Capitalization rates in this segment remain stable, slightly above 6% for prime assets.

Retail: More Deals, But Lower Volume

The retail sector saw 20 transactions totaling EUR 322 million, representing a 36% year-on-year decrease in volume despite an increase in deal count (14 deals the year before). Small retail parks and convenience stores in cities up to 100,000 inhabitants dominated.

The retail market continues to attract private and regional investors focusing on small, attractively priced properties in cities up to 100,000 residents. No transactions involving leading regional shopping centers were recorded.

Capitalization rates for the best shopping centers remain stable at approximately 6%.

Living: A Growing Sector

Investment volume in the living sector exceeded EUR 227 million, up 172% year-on-year. The largest transaction was AFI Europe’s purchase of a BTR project in Warsaw for EUR 61.8 million. Xior Student Housing acquired the private student dormitory BaseCamp in Wrocław for EUR 55 million.

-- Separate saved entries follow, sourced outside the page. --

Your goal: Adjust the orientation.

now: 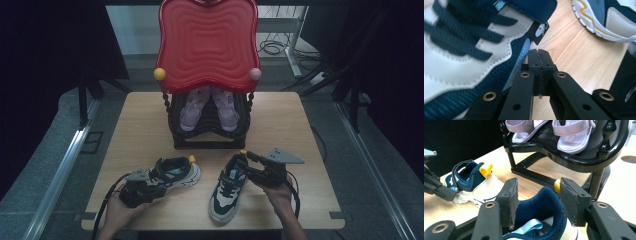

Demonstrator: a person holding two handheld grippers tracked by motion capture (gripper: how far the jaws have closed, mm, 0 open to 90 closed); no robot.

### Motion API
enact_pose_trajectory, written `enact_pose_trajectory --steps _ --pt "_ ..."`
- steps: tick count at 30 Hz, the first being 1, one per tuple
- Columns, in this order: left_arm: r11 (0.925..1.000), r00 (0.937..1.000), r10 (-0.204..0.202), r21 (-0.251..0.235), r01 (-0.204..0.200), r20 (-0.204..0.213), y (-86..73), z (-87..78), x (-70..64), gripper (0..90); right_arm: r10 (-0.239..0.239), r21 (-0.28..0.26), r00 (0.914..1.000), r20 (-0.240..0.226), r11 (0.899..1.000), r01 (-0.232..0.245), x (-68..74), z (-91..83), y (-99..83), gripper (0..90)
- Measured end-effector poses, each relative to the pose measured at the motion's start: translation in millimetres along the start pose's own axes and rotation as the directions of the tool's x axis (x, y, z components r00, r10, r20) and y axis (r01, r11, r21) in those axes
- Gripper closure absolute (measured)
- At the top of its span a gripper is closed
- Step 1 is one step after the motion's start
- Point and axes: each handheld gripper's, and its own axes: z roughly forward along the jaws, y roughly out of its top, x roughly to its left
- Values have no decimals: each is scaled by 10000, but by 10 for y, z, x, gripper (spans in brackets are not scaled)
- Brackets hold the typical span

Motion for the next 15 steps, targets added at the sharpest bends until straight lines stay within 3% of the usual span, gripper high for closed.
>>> enact_pose_trajectory --steps 15 --pt "9995 9987 -291 96 296 -425 -48 -73 163 899 31 15 10000 39 10000 -31 -9 11 -13 495"
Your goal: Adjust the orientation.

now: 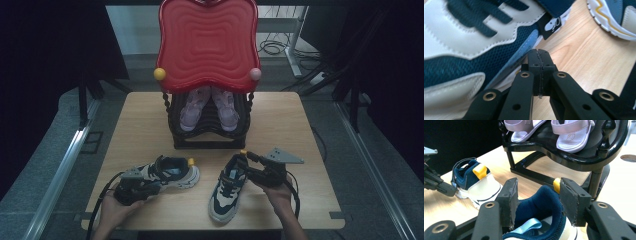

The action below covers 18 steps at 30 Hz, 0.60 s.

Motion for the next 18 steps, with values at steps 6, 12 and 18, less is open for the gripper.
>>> enact_pose_trajectory --steps 6,12,18 --pt "9993 9993 -351 -148 350 -92 -34 -41 101 898 38 11 10000 15 10000 -38 -2 4 -4 494" --pt "9977 9978 -622 -283 615 -234 -53 -68 187 898 24 5 10000 38 10000 -24 -7 5 -4 493" --pt "9957 9956 -834 -435 815 -432 -54 -89 246 897 17 4 10000 42 10000 -17 -8 11 -6 493"
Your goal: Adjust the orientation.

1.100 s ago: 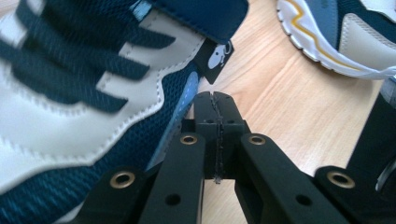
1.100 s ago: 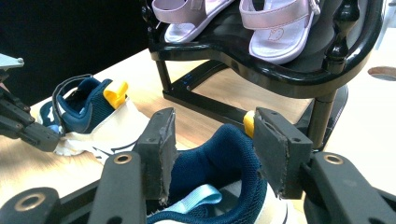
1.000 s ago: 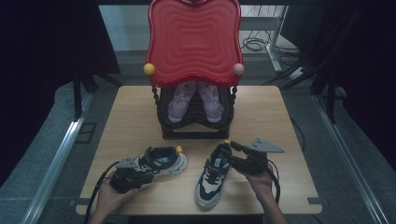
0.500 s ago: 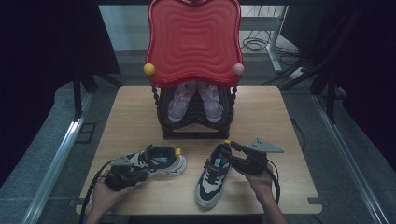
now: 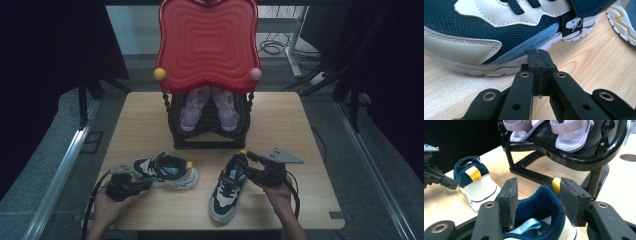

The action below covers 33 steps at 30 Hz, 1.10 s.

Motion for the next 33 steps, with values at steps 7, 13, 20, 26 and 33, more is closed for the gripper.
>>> enact_pose_trajectory --steps 7,13,20,26,33 --pt "9997 9997 -207 -102 207 -91 34 8 68 896 34 6 10000 -16 10000 -34 3 8 -1 493" --pt "9995 9995 -274 -134 272 -162 56 17 90 897 27 -10 10000 -20 10000 -27 8 12 0 493" --pt "9983 9980 -561 -171 556 -296 51 -22 182 898 -3 -34 10000 -1 10000 3 -3 3 3 493" --pt "9956 9947 -905 -300 891 -485 57 -39 283 897 30 -13 10000 9 10000 -30 -2 8 -1 493" --pt "9929 9918 -1136 -409 1113 -581 120 -35 383 897 126 -41 9999 1 9999 -126 -5 11 -1 493"
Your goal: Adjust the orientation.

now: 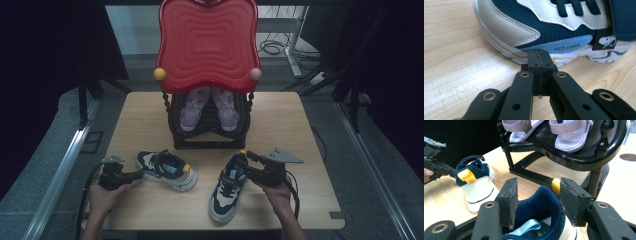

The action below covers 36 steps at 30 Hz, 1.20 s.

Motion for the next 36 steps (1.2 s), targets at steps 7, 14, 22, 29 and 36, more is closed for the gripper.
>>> enact_pose_trajectory --steps 7,14,22,29,36 --pt "10000 10000 -76 -23 76 -14 79 33 40 897 40 -48 10000 -3 10000 -40 -13 2 -3 493" --pt "9998 9999 -101 -156 101 -32 106 63 64 897 48 -19 10000 -4 10000 -48 -7 11 -5 493" --pt "9963 9998 86 -852 -100 -163 58 -48 4 789 84 -53 9999 -75 10000 -84 -6 4 0 493" --pt "9920 9974 721 -1036 -726 -86 67 -168 -209 500 79 -225 9992 -380 9997 -88 14 -7 14 492" --pt "9870 9951 987 -1268 -984 -41 15 -301 -433 402 -112 -44 9982 -593 9999 110 104 11 51 499"
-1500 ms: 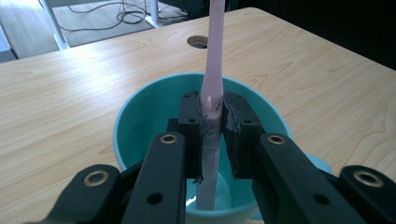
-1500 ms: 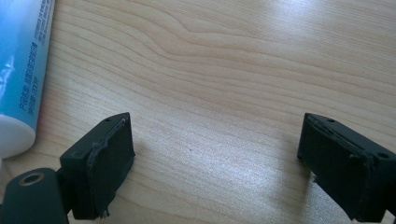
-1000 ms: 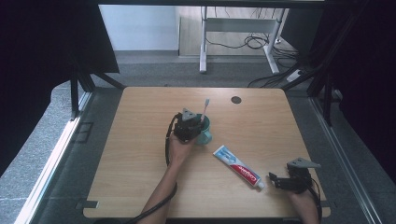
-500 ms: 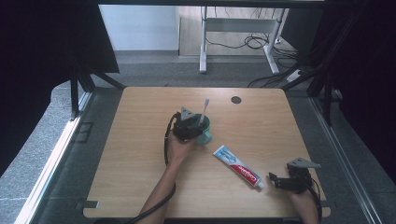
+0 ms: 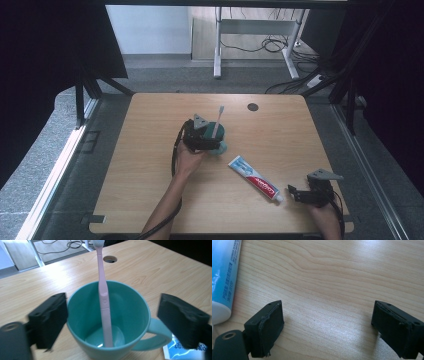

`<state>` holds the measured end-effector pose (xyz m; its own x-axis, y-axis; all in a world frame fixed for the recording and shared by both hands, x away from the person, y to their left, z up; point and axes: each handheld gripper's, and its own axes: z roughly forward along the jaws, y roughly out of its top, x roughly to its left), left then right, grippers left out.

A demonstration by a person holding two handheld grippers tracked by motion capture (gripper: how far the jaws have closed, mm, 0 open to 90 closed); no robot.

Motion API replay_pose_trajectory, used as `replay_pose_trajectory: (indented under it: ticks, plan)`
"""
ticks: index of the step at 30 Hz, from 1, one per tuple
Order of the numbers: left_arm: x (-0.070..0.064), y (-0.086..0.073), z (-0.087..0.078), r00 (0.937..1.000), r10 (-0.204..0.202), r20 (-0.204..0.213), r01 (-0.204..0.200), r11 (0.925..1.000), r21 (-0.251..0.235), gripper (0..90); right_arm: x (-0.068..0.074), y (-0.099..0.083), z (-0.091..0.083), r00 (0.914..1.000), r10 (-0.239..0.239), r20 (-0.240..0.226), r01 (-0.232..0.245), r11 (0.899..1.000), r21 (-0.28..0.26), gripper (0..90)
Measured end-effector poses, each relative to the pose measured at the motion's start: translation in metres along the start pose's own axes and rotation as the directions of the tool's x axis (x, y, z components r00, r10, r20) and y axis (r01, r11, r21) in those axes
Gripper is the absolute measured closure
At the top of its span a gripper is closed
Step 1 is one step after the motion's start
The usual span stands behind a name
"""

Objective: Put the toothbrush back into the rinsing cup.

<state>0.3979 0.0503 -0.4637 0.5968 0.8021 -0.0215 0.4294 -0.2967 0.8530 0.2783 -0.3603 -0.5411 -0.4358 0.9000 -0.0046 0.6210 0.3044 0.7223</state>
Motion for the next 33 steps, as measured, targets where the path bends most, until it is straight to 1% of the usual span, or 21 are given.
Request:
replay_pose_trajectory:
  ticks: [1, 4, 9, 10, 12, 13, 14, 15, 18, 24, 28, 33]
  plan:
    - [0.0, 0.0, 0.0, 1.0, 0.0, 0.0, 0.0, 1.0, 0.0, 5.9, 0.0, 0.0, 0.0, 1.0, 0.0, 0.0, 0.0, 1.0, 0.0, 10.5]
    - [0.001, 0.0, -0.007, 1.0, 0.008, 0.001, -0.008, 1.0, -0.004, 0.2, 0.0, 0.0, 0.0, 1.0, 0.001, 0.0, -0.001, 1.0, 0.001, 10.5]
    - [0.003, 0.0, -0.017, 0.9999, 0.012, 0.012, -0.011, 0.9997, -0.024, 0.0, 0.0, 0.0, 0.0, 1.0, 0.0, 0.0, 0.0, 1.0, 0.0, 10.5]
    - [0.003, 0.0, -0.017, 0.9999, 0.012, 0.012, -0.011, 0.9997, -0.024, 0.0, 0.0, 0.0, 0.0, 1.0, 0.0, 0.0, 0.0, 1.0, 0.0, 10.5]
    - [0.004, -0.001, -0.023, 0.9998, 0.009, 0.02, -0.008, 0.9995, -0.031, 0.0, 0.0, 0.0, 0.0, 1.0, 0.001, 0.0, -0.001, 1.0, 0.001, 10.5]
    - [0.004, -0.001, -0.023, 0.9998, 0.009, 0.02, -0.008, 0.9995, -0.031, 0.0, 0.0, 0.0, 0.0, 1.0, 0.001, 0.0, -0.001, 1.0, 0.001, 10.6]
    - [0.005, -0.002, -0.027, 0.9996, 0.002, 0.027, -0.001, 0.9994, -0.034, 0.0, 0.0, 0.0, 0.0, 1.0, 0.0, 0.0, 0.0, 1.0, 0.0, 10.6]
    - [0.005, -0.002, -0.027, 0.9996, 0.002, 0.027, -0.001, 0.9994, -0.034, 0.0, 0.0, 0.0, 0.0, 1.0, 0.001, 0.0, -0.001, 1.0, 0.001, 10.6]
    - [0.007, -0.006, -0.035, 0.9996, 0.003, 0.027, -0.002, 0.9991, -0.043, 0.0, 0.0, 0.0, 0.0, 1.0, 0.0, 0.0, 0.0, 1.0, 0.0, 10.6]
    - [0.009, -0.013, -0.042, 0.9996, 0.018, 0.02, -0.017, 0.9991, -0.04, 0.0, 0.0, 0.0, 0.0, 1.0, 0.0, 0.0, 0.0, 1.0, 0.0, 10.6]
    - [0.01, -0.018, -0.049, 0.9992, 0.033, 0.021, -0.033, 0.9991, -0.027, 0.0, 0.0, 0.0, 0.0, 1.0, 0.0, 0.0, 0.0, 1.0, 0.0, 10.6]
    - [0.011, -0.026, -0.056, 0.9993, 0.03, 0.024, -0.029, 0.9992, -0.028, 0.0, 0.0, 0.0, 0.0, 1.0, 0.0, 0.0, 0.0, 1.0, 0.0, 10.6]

“Living is currently one of the fastest-growing market segments. Foreign investors view Poland as a growth market with attractive capitalization rates, higher than in Western Europe,” adds Sylwia Jankowska, expert in the BTR and PBSA sectors at Knight Frank.

Capitalization rates stand at 5.5% for BTR and 6% for private student housing.

Strong Macroeconomic Fundamentals Support Investments

Poland remains one of the fastest-growing economies in the EU, with GDP expected to reach 3.4% growth in 2025. Inflation stabilization has led the National Bank of Poland to reduce interest rates to 5%. The European Central Bank is also continuing monetary easing, lowering its benchmark rate to 2.15%.